1 Discrete and Categorical Data William N. Evans Department of Economics/MPRC University of Maryland.

Sections 6.1, 6.2, 6 · Sections 6.1, 6.2, 6.3 Timothy Hanson Department of Statistics, University of South Carolina Stat 770: Categorical Data Analysis 1/33

2.5.2 Derivaons...3.1 Least squares with two or more explanatory variables 3.4 Stas+cal sogware output for mul+ple regression 2 - R and adjR2 and 3.4.1 Proper+es of R2 and σ2 - Sum

Categorical Explanatory VariablesHow to incorporate categorical explanatory variables that measure group differences. 3 Example (Table 4.9) Context Retailer is studying the relationship

Categorical Data Analysis - University College Dublin · Categorical Data Analysis ... Method of analysis is the same. 9 ... This is a snapshot of opinion at a moment in time hence

Two-sample Categorical data: Testing - University of …myweb.uiowa.edu/pbreheny/5710/f14/notes/10-29.pdfwould contain 53 blue balls and 22 red balls) and drawing out 40 balls that

RS-7 Explanatory Notes Bulletin - Vancouver...August 2019 City of Vancouver Planning - By-law Administration Bulletins Community Services, 453 W. 12th Ave Vancouver, BC V5Y 1V4 Φ

Two Categorical Variables Sections 25.1, 25.2, 25.3, 25.4 ...people.hsc.edu/faculty-staff/robbk/math121/lectures... · Outline 1 Two Categorical Variables 2 Expected Counts 3 The

Cloud and IPv6 · •An IPv6 perspective will change your Cloud architecture for the better and vice versa •Leverage funding and prioritization •Many opportunities for innovation

HE DEFENCE INDUSTRY AS AN EXPLANATORY FACTOR OF …¤he-Defence-industry-as-an-explanatory-factor-of...26,000 artillery pieces in 52 countries. Major foreign markets were those of

Econometrics: Models with Endogenous Explanatory - OCW - UC3M

1 Discrete and Categorical Data William N. Evans Department of Economics University of Maryland.

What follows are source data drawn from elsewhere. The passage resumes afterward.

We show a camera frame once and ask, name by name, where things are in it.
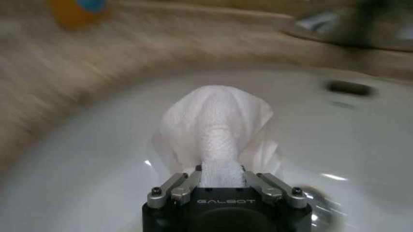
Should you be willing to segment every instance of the countertop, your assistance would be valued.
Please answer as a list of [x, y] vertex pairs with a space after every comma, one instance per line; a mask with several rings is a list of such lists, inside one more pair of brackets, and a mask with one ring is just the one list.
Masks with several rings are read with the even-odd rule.
[[47, 9], [0, 20], [0, 170], [82, 107], [150, 73], [277, 62], [413, 78], [413, 54], [346, 49], [279, 30], [286, 15], [118, 1], [111, 18], [64, 31]]

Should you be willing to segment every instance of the chrome faucet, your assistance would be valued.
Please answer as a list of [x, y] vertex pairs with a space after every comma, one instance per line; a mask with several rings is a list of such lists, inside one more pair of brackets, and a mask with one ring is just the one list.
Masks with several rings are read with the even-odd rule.
[[356, 0], [299, 17], [290, 35], [364, 48], [413, 51], [413, 0]]

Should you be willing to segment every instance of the sink basin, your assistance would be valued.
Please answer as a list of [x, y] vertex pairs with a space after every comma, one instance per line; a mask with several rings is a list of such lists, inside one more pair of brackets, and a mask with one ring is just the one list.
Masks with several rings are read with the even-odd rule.
[[[365, 84], [374, 95], [333, 93], [323, 87], [329, 80]], [[148, 76], [87, 107], [11, 171], [0, 192], [3, 230], [140, 231], [147, 193], [171, 175], [151, 142], [163, 113], [211, 84], [234, 86], [271, 105], [283, 180], [325, 194], [337, 206], [335, 232], [412, 230], [412, 85], [266, 64]]]

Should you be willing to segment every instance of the bottle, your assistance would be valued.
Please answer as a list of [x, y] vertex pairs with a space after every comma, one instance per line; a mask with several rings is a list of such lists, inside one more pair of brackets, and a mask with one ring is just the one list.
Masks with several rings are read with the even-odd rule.
[[75, 30], [106, 18], [106, 0], [47, 0], [56, 21], [65, 29]]

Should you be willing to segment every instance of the white towel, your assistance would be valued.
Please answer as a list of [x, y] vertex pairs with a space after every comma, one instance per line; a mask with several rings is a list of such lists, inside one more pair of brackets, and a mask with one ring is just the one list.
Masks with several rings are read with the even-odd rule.
[[183, 169], [202, 164], [200, 187], [243, 187], [241, 164], [254, 172], [275, 172], [277, 143], [263, 129], [271, 116], [262, 99], [226, 86], [200, 87], [168, 109], [160, 126], [163, 142]]

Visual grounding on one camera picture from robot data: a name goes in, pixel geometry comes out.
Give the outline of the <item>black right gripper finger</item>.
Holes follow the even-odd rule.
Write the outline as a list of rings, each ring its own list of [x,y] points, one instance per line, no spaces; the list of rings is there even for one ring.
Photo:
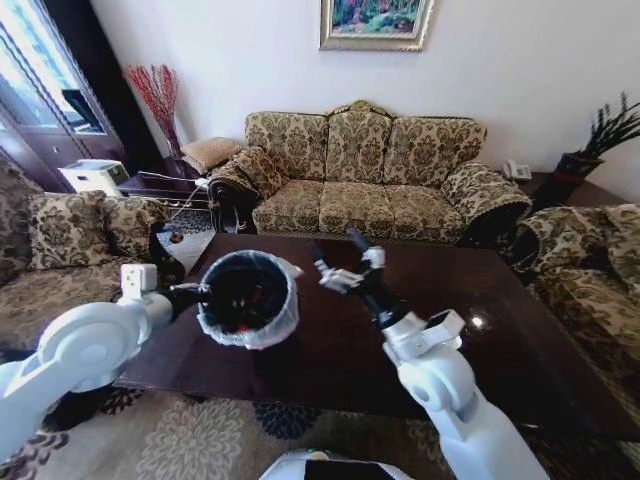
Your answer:
[[[382,270],[385,267],[385,251],[382,247],[372,245],[358,230],[349,228],[347,233],[361,253],[361,258],[355,267],[356,273],[365,273],[371,270]]]
[[[319,284],[340,294],[354,292],[361,283],[361,275],[329,265],[324,254],[315,242],[308,244],[313,265],[320,273]]]

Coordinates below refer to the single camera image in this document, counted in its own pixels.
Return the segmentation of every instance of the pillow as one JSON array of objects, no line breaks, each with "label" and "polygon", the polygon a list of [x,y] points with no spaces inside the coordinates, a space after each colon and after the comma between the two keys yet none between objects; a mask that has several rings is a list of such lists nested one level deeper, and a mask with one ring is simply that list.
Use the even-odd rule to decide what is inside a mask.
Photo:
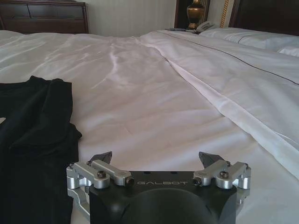
[{"label": "pillow", "polygon": [[274,34],[240,28],[216,28],[200,33],[201,36],[223,40],[261,49],[278,51],[286,46],[299,47],[299,36]]},{"label": "pillow", "polygon": [[277,52],[285,54],[285,55],[291,55],[291,56],[299,57],[299,47],[288,46],[288,47],[284,47],[284,48],[279,49]]}]

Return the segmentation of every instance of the black fabric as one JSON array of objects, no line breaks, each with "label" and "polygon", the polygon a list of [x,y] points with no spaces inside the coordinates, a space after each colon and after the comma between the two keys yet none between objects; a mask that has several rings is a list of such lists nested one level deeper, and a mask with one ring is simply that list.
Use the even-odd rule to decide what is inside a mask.
[{"label": "black fabric", "polygon": [[65,169],[78,161],[82,136],[71,114],[71,83],[31,77],[0,84],[0,223],[71,222]]}]

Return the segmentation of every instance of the silver metal bracket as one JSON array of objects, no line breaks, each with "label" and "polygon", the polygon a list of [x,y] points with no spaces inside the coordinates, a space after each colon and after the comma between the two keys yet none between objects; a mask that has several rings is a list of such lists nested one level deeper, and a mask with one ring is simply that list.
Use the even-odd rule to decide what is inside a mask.
[{"label": "silver metal bracket", "polygon": [[101,160],[89,162],[88,165],[82,162],[70,164],[66,169],[68,196],[74,198],[75,205],[80,212],[90,221],[90,207],[86,194],[89,193],[89,186],[97,189],[109,187],[110,178],[119,186],[128,186],[134,183],[129,171],[119,170]]},{"label": "silver metal bracket", "polygon": [[237,214],[243,206],[244,199],[250,194],[251,168],[246,163],[218,160],[204,170],[195,171],[193,182],[197,186],[210,185],[211,179],[215,178],[217,187],[231,189],[237,187]]}]

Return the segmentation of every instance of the lamp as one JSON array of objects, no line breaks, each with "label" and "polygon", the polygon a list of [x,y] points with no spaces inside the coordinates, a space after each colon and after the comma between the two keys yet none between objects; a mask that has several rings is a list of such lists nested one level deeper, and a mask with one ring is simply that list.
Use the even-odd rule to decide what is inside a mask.
[{"label": "lamp", "polygon": [[200,3],[200,0],[193,0],[193,3],[187,8],[187,15],[189,20],[188,29],[196,29],[198,23],[205,12],[205,8]]}]

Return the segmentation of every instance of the wooden headboard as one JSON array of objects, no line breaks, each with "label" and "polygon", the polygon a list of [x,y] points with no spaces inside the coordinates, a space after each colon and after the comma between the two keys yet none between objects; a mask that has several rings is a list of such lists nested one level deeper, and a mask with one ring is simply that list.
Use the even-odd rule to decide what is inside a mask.
[{"label": "wooden headboard", "polygon": [[235,0],[229,26],[299,35],[299,0]]}]

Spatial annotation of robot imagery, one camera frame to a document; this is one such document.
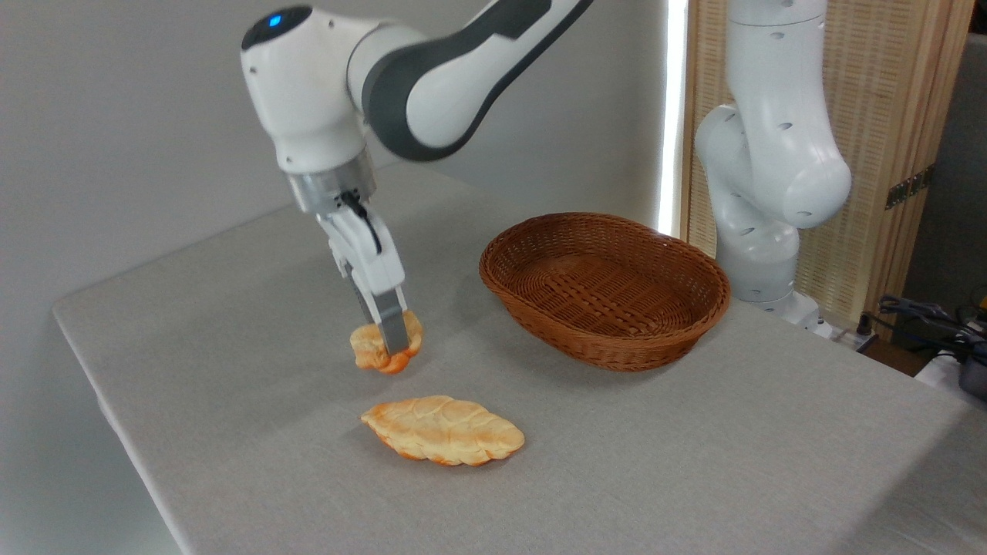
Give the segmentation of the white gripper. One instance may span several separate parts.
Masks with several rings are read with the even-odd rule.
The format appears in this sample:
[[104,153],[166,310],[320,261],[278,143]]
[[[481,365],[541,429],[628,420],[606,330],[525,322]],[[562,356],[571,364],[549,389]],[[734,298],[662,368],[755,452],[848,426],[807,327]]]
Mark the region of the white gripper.
[[358,203],[357,207],[364,210],[364,217],[343,207],[316,218],[328,235],[336,267],[352,285],[367,323],[380,330],[388,355],[398,355],[409,347],[402,291],[404,267],[383,219],[369,205]]

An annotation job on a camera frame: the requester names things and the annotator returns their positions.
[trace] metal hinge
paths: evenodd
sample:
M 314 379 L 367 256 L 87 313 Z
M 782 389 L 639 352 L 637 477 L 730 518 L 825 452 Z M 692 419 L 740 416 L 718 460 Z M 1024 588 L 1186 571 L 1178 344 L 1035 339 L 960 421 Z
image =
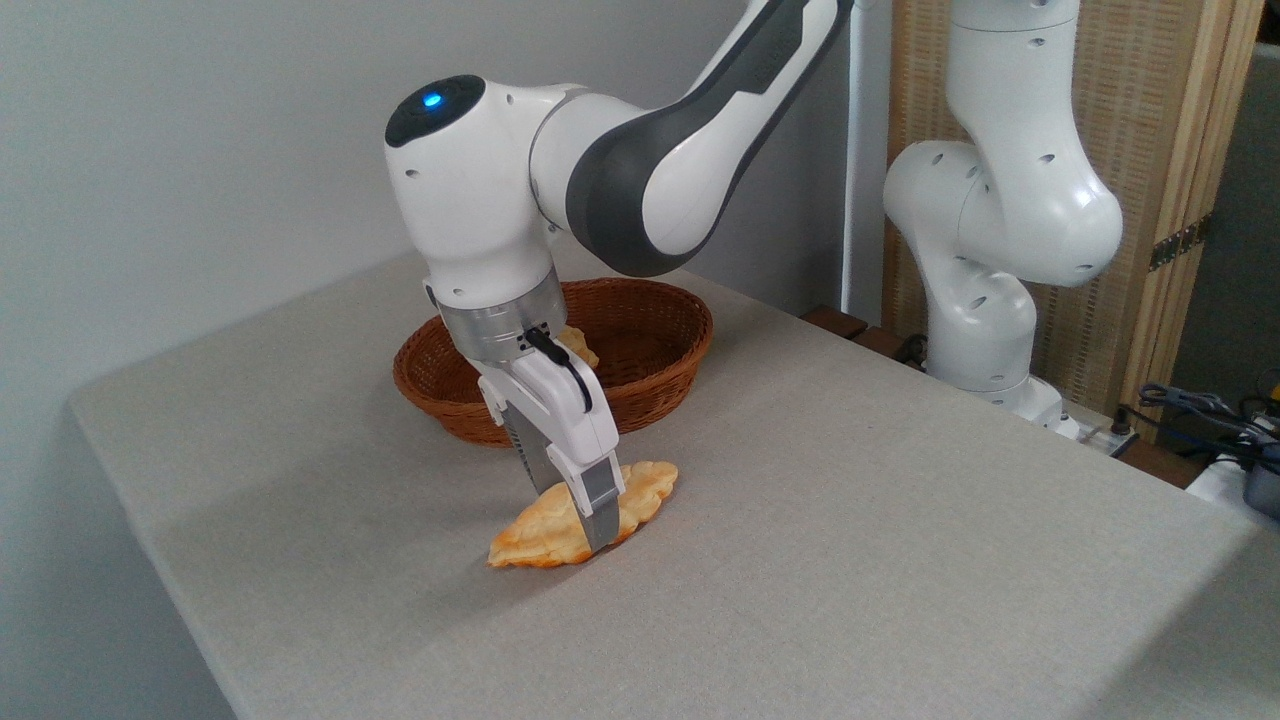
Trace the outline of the metal hinge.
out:
M 1192 247 L 1204 242 L 1204 236 L 1208 234 L 1208 223 L 1212 217 L 1213 213 L 1208 213 L 1190 225 L 1187 225 L 1185 228 L 1157 242 L 1156 246 L 1151 249 L 1151 265 L 1148 265 L 1147 269 L 1158 270 L 1164 265 L 1172 263 L 1179 255 L 1185 255 L 1190 252 Z

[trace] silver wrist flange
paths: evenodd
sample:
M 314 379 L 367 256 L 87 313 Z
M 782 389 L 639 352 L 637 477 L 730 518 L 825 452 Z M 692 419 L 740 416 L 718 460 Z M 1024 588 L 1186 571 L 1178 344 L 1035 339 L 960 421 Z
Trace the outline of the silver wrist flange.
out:
M 568 319 L 554 266 L 534 290 L 509 302 L 477 310 L 458 310 L 442 302 L 439 309 L 458 352 L 481 363 L 500 363 L 527 355 L 534 347 L 525 341 L 525 331 L 540 328 L 556 337 Z

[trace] brown basket
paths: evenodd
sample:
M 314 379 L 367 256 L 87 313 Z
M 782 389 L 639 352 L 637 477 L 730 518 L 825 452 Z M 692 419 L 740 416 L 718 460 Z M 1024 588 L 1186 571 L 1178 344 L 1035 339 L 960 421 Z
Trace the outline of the brown basket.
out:
M 620 433 L 664 418 L 689 395 L 712 341 L 712 315 L 698 296 L 666 283 L 600 278 L 563 283 L 568 324 L 600 356 L 595 375 Z M 440 318 L 396 354 L 396 387 L 456 437 L 511 447 L 480 397 L 476 373 L 453 347 Z

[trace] pastry
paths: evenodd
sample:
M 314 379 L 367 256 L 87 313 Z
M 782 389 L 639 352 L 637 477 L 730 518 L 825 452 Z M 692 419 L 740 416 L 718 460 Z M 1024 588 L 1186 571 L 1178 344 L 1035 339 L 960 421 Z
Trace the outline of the pastry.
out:
M 609 544 L 627 539 L 658 514 L 662 501 L 675 489 L 678 474 L 671 462 L 622 465 L 627 491 L 618 497 L 618 538 Z M 557 483 L 493 538 L 488 564 L 490 568 L 556 568 L 576 565 L 589 557 L 591 548 L 568 486 Z
M 593 370 L 600 364 L 600 356 L 591 352 L 591 348 L 586 346 L 586 336 L 582 334 L 582 331 L 564 325 L 564 329 L 561 331 L 561 334 L 556 336 L 556 340 L 561 341 L 564 347 L 581 357 Z

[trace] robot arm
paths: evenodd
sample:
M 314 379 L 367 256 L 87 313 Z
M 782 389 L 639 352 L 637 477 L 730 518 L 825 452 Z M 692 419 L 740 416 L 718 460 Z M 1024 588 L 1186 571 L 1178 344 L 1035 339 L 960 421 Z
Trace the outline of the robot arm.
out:
M 851 6 L 756 0 L 677 102 L 640 113 L 586 95 L 559 108 L 531 158 L 543 213 L 623 274 L 682 265 Z
M 1079 286 L 1120 246 L 1121 214 L 1071 113 L 1079 0 L 952 0 L 947 101 L 974 145 L 919 142 L 884 209 L 920 268 L 931 375 L 1073 434 L 1030 377 L 1036 307 L 1019 282 Z
M 553 340 L 566 311 L 548 241 L 568 229 L 631 275 L 689 260 L 851 6 L 754 0 L 659 110 L 458 76 L 410 95 L 387 124 L 429 293 L 535 488 L 568 484 L 593 551 L 617 537 L 618 434 L 599 380 Z

On Sticky Leverage by Gomes, Jermann and Schmid · On "Sticky Leverage" by Gomes, Jermann and Schmid Julia K. Thomas April 2015 Julia K. Thomas ( )Gomes, Jermann and Schmid April

Provable Deterministic Leverage Score Sampling€¦ · The Column Subset Selection Problem (CSSP) Deﬁnition Let A 2Rm n and let c

REPRESENTATION AND CHARACTER THEORY OF FINITE CATEGORICAL ... › tac › volumes › 31 › 21 › 31-21.pdf · A linear representation of a categorical group Gwith centre End G(1)

Intuitionistic First-Order Logic: Categorical semantics via the Curry-Howard isomorphism

CPSY 501: Lecture 12, Nov 21 Review non-parametric tests Categorical analysis: χ 2, Log-Linear Meta-analysis: e.g., Hill & Lent article Review: Cycles.

Coherence for Weak Units - uni-bielefeld.de · 1995, seems still to represent the highest-dimensional explicit weak categorical structure that can be manipulated by hand (i.e. without

The Multiple Regression Model. Two Explanatory Variables y t = 1 + 2 x t2 + 3 x t3 + ε t ytyt x t2 = 2 x t3 ytyt = 3 x t affect y t.